Proposed CNN topology for training the OSN dataset

The proposed CNN employs several hidden layers to train and test the model and utilizes a gradient descent to minimize the objective function with the model's parameters. The model updates the settings in the opposite direction of the gradient of the objective function. By using the proposed CNN topology, we calculate the accuracy and loss of the training and testing process to achieve the best result with the diverse input vector. This study feeds the 1D features dataset and tunes an appropriate hyperparameter is beneficial.

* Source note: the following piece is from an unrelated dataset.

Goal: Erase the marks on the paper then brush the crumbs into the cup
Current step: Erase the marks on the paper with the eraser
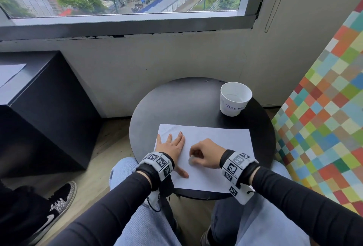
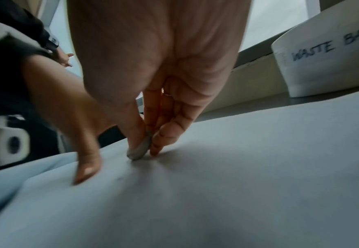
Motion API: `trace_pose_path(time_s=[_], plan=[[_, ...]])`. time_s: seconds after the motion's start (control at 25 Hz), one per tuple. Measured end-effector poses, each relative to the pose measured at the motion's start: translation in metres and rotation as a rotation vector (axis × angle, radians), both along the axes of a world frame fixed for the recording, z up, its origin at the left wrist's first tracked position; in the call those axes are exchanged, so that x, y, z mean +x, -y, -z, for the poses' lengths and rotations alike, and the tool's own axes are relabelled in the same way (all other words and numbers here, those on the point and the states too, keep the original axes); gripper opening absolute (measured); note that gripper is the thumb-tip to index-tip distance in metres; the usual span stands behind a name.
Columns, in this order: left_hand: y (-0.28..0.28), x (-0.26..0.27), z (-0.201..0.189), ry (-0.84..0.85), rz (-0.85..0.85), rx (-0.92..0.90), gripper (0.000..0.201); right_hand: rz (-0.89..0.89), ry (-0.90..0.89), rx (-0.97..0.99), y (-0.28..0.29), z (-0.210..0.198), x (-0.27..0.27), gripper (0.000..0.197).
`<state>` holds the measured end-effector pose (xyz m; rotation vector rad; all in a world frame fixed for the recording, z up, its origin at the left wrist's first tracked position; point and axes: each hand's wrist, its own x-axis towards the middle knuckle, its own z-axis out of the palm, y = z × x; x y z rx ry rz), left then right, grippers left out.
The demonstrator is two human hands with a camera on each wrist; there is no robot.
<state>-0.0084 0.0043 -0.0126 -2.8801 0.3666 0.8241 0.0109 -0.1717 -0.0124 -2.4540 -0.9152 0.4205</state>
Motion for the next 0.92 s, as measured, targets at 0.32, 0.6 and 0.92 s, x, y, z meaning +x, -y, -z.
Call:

We establish a supervised learning model by defining calculation over NN as follows:

Input features \(x^{\left( i \right)} \in R\)

Outputs \(x^{\left( i \right)} \in Y \left( {e.g. R, \left\{ {0, 1} \right\}, \left\{ {1, . . . , p} \right\}} \right)\)

Model parameters \(\theta \in {\mathbb{R}}^{k}\)

Hypothesis function \(h_{\theta :} :{\mathbb{R}}^{n} \to {\mathbb{R}}\)

Loss function \(\ell : {\mathbb{R}} \times Y \to {\mathbb{R}}_{ + :}\)

In this study, we calculate the optimization problem as follows:

$$\begin{array}{*{20}c} {{\text{Minimize}}} \\ \theta \\ \end{array} \mathop \sum \limits_{i = 1}^{m} \ell \left( {h_{\theta :} \left( {x^{\left( i \right)} } \right),y^{\left( i \right)} } \right)$$
(1)

In this paper, we provide hypothesis function \(h_{\theta :} :{\mathbb{R}}^{n} \to {\mathbb{R}}\) in neural network processing. On a CNN, we need to calculate forward pass and backward pass to measure the gradient of the loss function in the model. The study calculates the forward pass to convolve input matrix \(x_{i}\) with filter \(W_{i}\) to produce convolution output \(z_{i :}\) as follows:

$$f :{\mathbb{R}}^{n} \to {\mathbb{R}}^{m}$$
(2)
$$z_{i :} \left( {x_{i} } \right) = W_{i} x_{i} + b$$
(3)

The CNN consists of the filters \(W_{i}\) and bias term \(b\) as the parameters of the convolutional layer during training. CNN has many identical neurons among the layers to run large models’ computation with a little number of parameters. The layer receives a single input (the feature maps) and computes the feature maps as its output by convolving filters across the feature maps. The parameters of the convolution layer called filters and the back-propagation model are used to learn during training.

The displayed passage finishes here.